_What you need to do_. If a line in the records below contains the word "target", return that line.

_Supplied entries_.
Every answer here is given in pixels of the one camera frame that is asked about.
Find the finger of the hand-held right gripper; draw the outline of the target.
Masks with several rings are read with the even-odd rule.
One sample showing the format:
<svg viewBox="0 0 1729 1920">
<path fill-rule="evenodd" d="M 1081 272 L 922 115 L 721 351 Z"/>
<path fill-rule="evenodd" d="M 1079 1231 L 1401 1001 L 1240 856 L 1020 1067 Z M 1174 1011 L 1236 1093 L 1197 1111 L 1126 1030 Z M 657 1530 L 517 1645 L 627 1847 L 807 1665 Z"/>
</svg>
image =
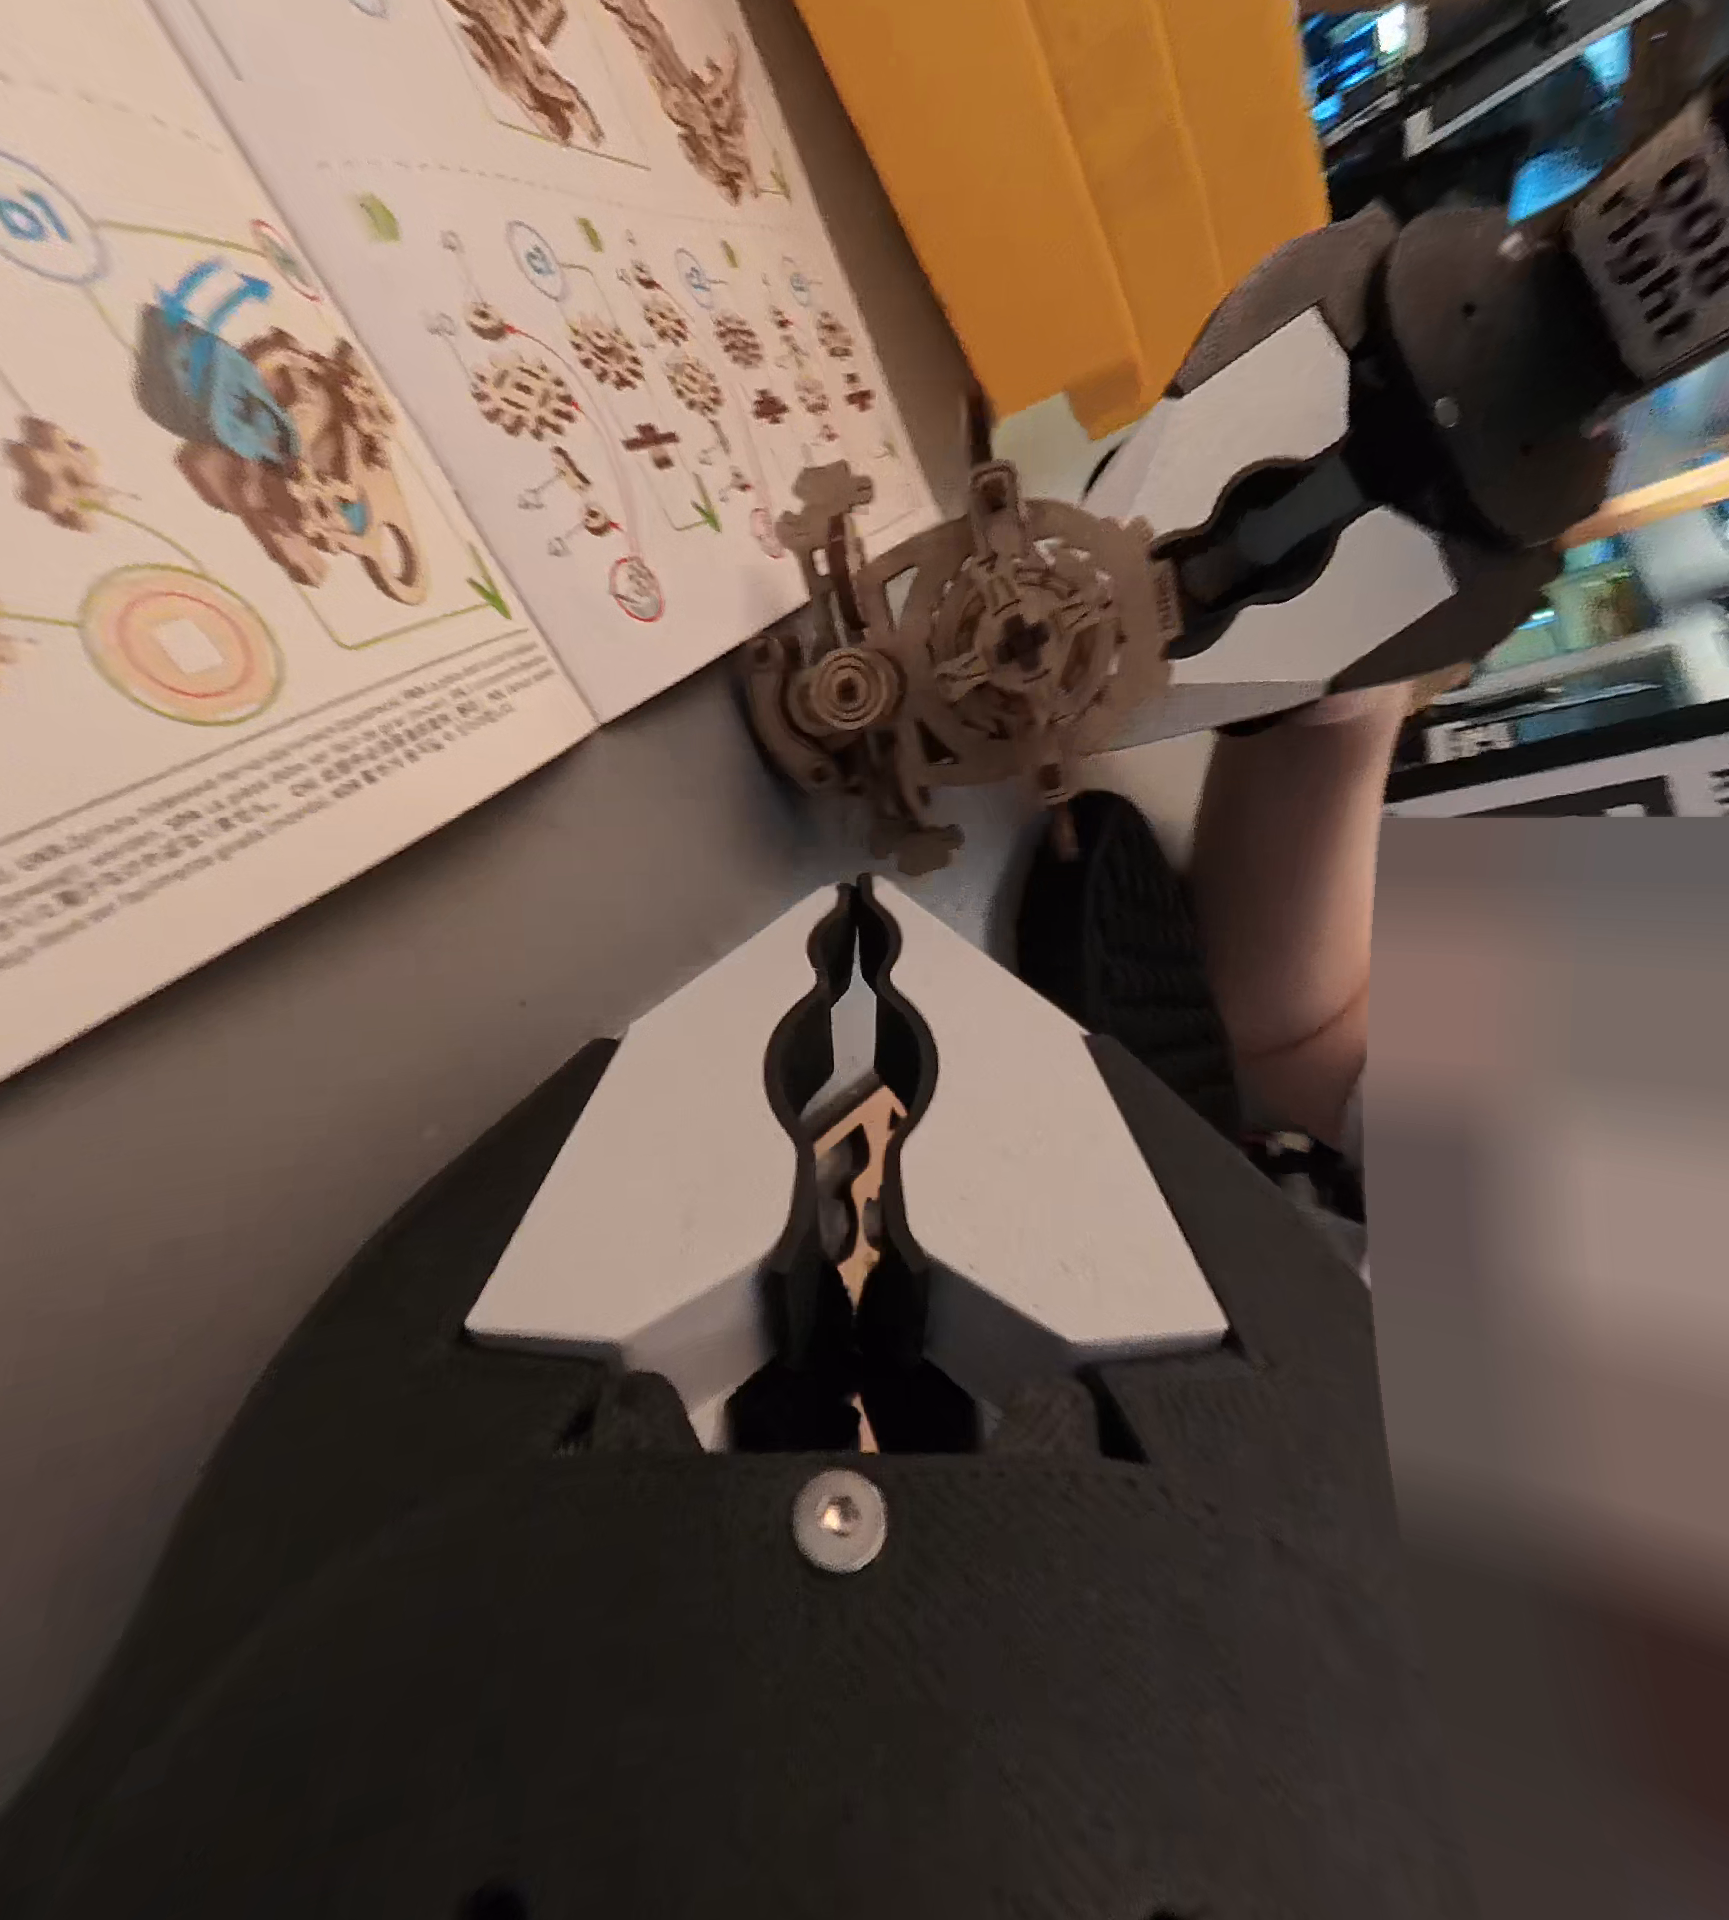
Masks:
<svg viewBox="0 0 1729 1920">
<path fill-rule="evenodd" d="M 1443 539 L 1386 505 L 1352 518 L 1304 583 L 1252 587 L 1229 608 L 1181 586 L 1182 626 L 1165 684 L 1130 711 L 1117 745 L 1142 747 L 1309 708 L 1453 590 Z"/>
<path fill-rule="evenodd" d="M 1158 539 L 1221 542 L 1345 443 L 1351 401 L 1348 350 L 1306 304 L 1188 392 L 1161 397 L 1087 490 L 1087 511 L 1140 520 Z"/>
</svg>

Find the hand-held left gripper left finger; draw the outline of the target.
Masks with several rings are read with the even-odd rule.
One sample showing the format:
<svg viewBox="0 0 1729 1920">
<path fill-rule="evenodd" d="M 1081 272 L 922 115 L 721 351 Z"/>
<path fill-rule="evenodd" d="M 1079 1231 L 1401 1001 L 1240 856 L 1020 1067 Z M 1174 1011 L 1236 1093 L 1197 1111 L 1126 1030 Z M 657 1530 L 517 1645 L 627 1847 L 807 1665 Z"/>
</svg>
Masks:
<svg viewBox="0 0 1729 1920">
<path fill-rule="evenodd" d="M 764 1270 L 837 1073 L 853 903 L 850 884 L 809 893 L 628 1025 L 468 1309 L 476 1341 L 773 1349 Z"/>
</svg>

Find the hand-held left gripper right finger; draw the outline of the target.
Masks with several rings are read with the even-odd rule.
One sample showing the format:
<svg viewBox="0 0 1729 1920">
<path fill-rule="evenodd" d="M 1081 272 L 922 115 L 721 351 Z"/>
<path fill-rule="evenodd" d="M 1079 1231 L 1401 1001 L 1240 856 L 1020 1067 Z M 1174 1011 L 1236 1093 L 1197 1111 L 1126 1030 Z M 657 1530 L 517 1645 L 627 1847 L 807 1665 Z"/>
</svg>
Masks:
<svg viewBox="0 0 1729 1920">
<path fill-rule="evenodd" d="M 890 988 L 934 1071 L 898 1156 L 936 1361 L 1125 1361 L 1219 1344 L 1225 1309 L 1087 1031 L 897 884 Z"/>
</svg>

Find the wooden gear mechanism model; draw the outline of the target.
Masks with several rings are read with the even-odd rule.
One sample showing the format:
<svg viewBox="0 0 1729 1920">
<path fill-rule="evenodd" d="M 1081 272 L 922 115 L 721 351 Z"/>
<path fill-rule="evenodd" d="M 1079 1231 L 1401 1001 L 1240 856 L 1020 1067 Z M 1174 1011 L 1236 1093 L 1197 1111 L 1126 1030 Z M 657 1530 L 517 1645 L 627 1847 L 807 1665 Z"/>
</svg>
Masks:
<svg viewBox="0 0 1729 1920">
<path fill-rule="evenodd" d="M 991 449 L 983 395 L 967 430 L 965 511 L 879 557 L 860 528 L 874 481 L 844 459 L 805 465 L 781 515 L 805 611 L 737 658 L 767 764 L 812 799 L 858 804 L 868 851 L 908 877 L 965 843 L 932 814 L 946 787 L 1017 783 L 1072 850 L 1076 767 L 1167 687 L 1182 627 L 1144 520 L 1026 493 Z"/>
</svg>

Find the person's right forearm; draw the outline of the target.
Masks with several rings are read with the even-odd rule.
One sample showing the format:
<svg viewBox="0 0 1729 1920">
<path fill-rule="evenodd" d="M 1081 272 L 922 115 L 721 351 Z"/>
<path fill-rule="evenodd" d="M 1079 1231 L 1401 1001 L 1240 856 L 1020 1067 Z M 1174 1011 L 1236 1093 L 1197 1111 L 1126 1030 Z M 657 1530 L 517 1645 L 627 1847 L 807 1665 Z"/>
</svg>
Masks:
<svg viewBox="0 0 1729 1920">
<path fill-rule="evenodd" d="M 1320 699 L 1223 736 L 1191 845 L 1212 1004 L 1247 1116 L 1356 1145 L 1385 785 L 1408 696 Z"/>
</svg>

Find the model instruction booklet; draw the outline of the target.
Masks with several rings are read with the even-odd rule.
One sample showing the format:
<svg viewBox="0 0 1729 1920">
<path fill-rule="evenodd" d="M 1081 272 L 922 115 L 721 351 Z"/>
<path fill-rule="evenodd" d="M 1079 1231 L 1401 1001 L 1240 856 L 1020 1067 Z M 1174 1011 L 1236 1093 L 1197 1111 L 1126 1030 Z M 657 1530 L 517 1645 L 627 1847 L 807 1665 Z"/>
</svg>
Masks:
<svg viewBox="0 0 1729 1920">
<path fill-rule="evenodd" d="M 0 1 L 0 1084 L 936 524 L 746 12 Z"/>
</svg>

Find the perforated wooden part sheet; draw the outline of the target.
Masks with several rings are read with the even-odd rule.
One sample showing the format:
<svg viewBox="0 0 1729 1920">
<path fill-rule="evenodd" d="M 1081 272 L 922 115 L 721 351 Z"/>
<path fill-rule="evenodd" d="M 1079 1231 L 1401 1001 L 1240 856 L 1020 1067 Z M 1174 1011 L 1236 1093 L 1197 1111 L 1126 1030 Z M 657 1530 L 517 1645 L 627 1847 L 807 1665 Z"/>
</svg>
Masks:
<svg viewBox="0 0 1729 1920">
<path fill-rule="evenodd" d="M 877 1085 L 853 1099 L 814 1147 L 819 1263 L 807 1340 L 812 1365 L 834 1368 L 849 1386 L 863 1453 L 885 1449 L 877 1415 L 897 1418 L 892 1399 L 917 1357 L 908 1274 L 894 1263 L 887 1279 L 877 1279 L 885 1254 L 880 1188 L 902 1119 L 897 1093 Z"/>
</svg>

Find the black textured wrist rest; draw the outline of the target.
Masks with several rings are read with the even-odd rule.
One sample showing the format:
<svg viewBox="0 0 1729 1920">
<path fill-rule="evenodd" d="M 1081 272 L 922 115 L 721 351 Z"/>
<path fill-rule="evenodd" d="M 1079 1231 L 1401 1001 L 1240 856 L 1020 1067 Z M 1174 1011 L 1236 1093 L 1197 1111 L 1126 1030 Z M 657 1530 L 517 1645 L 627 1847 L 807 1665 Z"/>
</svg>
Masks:
<svg viewBox="0 0 1729 1920">
<path fill-rule="evenodd" d="M 1087 790 L 1024 870 L 1020 978 L 1092 1036 L 1120 1044 L 1226 1139 L 1240 1097 L 1184 877 L 1142 810 Z"/>
</svg>

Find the yellow plastic bin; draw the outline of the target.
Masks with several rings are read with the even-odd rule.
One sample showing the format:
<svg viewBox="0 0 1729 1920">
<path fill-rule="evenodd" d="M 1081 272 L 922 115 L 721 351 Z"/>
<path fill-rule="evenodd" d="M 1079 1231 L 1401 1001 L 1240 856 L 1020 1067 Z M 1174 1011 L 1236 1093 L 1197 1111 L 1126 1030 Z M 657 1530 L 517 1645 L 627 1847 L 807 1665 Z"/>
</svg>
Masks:
<svg viewBox="0 0 1729 1920">
<path fill-rule="evenodd" d="M 798 1 L 977 381 L 1092 442 L 1330 218 L 1293 1 Z"/>
</svg>

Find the fiducial marker board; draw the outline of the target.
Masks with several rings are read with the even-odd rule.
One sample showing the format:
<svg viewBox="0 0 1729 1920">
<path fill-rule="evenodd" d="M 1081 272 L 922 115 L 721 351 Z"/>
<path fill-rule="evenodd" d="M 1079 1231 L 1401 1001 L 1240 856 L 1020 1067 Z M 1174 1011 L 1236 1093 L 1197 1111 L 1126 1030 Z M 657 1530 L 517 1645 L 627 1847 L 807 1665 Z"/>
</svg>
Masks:
<svg viewBox="0 0 1729 1920">
<path fill-rule="evenodd" d="M 1729 820 L 1729 697 L 1395 771 L 1392 818 Z"/>
</svg>

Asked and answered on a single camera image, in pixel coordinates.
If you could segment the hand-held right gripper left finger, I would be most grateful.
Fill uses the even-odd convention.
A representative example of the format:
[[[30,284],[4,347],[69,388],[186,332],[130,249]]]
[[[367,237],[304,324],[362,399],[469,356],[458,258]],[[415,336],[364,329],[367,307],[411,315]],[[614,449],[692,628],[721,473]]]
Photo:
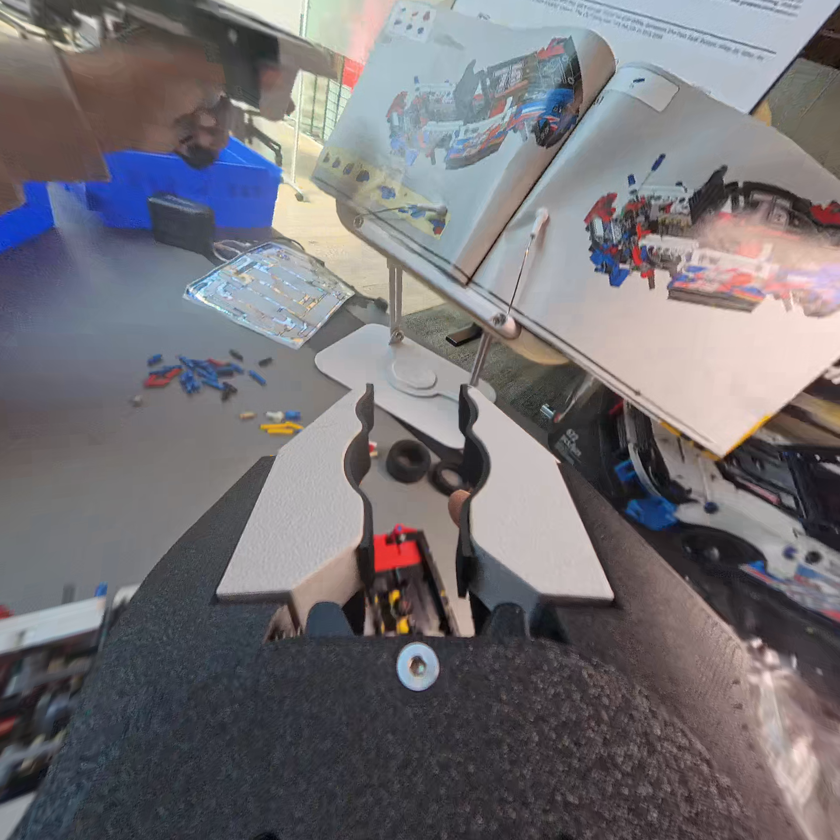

_Final answer_.
Find the finger of the hand-held right gripper; draw the outline of the target.
Find the hand-held left gripper left finger; draw the outline of the target.
Find the hand-held left gripper right finger; draw the outline of the target.
Find the wooden gear mechanism model; draw the outline of the target.
Find the person's right forearm; draw the outline of the target.
Find the model instruction booklet; draw the outline of the target.
Find the perforated wooden part sheet; draw the outline of the target.
Find the black textured wrist rest; draw the outline of the target.
Find the yellow plastic bin; draw the outline of the target.
Find the fiducial marker board; draw the outline of the target.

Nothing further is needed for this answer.